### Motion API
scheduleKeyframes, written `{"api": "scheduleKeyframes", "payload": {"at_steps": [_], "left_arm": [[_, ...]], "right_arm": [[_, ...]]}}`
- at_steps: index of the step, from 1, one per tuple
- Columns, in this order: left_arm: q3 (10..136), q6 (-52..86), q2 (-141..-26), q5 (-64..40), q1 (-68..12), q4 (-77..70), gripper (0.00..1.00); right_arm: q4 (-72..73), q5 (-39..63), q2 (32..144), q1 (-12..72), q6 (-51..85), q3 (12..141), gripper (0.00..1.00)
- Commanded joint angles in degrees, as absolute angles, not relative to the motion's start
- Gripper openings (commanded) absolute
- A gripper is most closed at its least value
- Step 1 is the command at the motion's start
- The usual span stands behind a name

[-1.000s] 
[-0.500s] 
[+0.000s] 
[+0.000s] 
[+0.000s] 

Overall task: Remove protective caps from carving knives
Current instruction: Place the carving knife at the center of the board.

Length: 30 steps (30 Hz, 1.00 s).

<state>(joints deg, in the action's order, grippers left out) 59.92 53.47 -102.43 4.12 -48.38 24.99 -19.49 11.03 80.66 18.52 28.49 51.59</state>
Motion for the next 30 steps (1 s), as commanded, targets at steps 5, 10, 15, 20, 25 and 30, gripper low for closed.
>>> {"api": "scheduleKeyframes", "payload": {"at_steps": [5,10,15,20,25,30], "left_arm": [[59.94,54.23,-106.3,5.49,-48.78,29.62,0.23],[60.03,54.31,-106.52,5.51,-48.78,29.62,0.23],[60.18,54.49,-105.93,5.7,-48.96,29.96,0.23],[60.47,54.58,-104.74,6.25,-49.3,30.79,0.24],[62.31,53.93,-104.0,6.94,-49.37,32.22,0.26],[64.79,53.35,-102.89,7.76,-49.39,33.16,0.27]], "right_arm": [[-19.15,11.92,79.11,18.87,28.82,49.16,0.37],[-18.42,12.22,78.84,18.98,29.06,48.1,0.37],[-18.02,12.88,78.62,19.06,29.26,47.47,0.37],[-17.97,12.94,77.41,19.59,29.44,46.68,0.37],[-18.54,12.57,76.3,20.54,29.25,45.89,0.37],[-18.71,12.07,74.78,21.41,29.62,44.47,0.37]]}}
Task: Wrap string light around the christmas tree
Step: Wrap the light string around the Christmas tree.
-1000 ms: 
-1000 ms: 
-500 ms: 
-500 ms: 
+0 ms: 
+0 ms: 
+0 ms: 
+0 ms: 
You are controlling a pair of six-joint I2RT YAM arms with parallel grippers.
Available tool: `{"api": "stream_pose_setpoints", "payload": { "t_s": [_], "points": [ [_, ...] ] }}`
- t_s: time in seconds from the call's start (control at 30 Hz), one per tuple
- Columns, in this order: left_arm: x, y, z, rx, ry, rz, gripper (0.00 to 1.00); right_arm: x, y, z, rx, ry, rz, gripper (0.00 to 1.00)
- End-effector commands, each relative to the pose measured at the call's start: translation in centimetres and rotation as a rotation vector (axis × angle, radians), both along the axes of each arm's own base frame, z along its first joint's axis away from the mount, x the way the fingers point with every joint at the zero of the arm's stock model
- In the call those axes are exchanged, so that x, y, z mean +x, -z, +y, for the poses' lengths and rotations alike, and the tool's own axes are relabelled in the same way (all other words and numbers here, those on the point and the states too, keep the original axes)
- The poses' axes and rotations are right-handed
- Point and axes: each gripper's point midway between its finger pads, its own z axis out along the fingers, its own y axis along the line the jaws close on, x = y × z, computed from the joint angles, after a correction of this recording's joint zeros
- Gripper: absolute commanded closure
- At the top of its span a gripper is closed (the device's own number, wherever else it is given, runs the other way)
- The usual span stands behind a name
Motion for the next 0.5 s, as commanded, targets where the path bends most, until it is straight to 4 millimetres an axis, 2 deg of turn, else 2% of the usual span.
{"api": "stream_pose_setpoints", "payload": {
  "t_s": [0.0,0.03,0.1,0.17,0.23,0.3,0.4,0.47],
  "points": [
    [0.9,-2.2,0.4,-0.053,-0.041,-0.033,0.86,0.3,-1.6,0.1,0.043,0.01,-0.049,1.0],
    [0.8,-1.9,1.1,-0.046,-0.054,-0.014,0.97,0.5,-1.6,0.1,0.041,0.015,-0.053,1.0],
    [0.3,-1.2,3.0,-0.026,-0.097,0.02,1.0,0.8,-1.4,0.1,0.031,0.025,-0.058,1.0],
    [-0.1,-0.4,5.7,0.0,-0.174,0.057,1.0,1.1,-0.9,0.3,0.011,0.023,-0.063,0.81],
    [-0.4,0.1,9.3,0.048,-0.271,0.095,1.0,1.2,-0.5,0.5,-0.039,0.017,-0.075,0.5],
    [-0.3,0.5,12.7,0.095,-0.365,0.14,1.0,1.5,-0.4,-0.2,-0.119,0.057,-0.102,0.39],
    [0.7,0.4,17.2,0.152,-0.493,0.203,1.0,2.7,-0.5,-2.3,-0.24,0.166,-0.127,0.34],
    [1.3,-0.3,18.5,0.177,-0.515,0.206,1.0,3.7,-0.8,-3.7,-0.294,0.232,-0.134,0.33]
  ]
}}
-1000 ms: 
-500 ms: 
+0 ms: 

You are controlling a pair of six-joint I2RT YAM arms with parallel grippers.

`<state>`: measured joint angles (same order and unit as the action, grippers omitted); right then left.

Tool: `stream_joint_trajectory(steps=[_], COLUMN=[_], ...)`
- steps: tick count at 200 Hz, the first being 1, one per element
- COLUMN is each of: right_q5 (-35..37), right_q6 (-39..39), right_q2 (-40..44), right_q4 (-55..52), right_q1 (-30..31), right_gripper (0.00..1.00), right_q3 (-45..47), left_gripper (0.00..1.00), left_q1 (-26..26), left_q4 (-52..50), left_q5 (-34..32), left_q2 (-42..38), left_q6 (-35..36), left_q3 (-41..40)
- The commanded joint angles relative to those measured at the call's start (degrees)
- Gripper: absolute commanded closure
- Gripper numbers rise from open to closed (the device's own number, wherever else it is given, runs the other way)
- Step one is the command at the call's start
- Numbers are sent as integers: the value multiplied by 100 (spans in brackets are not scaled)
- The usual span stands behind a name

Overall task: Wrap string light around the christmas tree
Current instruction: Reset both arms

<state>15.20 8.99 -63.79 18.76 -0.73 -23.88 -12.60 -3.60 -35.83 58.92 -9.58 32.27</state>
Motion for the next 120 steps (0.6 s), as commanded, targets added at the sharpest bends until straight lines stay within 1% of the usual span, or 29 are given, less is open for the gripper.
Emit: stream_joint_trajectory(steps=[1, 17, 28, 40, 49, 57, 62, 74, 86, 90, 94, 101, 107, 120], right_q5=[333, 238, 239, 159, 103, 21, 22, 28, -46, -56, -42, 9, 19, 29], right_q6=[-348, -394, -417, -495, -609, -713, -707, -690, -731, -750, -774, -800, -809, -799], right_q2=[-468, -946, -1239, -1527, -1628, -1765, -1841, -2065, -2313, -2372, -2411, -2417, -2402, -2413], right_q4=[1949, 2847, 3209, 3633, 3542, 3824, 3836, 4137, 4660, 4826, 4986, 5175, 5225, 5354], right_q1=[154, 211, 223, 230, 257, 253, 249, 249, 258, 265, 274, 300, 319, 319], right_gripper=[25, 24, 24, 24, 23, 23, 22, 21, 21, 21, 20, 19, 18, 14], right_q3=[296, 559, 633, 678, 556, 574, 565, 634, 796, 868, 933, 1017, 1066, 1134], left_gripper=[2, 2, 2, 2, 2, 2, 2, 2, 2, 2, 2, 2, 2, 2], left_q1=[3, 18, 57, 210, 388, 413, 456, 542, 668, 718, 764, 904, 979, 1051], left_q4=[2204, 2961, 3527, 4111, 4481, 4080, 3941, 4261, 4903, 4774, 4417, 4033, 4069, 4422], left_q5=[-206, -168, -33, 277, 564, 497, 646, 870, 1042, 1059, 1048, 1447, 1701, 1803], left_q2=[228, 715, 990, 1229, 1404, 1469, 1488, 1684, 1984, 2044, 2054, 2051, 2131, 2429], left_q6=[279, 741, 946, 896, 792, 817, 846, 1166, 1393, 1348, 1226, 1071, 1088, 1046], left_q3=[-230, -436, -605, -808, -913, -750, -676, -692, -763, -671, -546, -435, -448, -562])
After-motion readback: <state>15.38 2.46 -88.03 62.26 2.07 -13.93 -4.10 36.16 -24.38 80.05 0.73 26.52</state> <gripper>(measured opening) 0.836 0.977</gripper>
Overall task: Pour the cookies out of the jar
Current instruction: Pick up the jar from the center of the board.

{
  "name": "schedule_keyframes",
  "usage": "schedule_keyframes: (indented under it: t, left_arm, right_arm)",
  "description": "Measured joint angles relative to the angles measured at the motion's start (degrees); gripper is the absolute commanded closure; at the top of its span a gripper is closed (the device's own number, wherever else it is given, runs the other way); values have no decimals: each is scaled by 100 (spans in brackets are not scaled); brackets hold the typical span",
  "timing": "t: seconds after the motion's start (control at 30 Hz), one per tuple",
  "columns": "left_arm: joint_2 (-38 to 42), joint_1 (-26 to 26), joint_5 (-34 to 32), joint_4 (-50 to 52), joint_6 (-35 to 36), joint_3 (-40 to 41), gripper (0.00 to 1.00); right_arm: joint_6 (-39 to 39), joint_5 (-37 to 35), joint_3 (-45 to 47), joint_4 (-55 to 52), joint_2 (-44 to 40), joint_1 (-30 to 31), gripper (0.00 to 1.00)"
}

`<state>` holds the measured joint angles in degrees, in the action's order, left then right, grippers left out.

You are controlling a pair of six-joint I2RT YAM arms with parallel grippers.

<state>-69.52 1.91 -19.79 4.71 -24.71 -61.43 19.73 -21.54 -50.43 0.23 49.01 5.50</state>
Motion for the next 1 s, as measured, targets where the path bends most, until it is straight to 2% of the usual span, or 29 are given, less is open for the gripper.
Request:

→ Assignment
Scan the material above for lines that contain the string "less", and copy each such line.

→ Task result
Motion for the next 120 steps (0.6 s), as commanded, targets added at the sharpest bends until straight lines stay within 1% of the usual span, or 29 are given, less is open for the gripper.
Motion for the next 1 s, as measured, targets where the path bends most, until it is straight to 2% of the usual span, or 29 are given, less is open for the gripper.

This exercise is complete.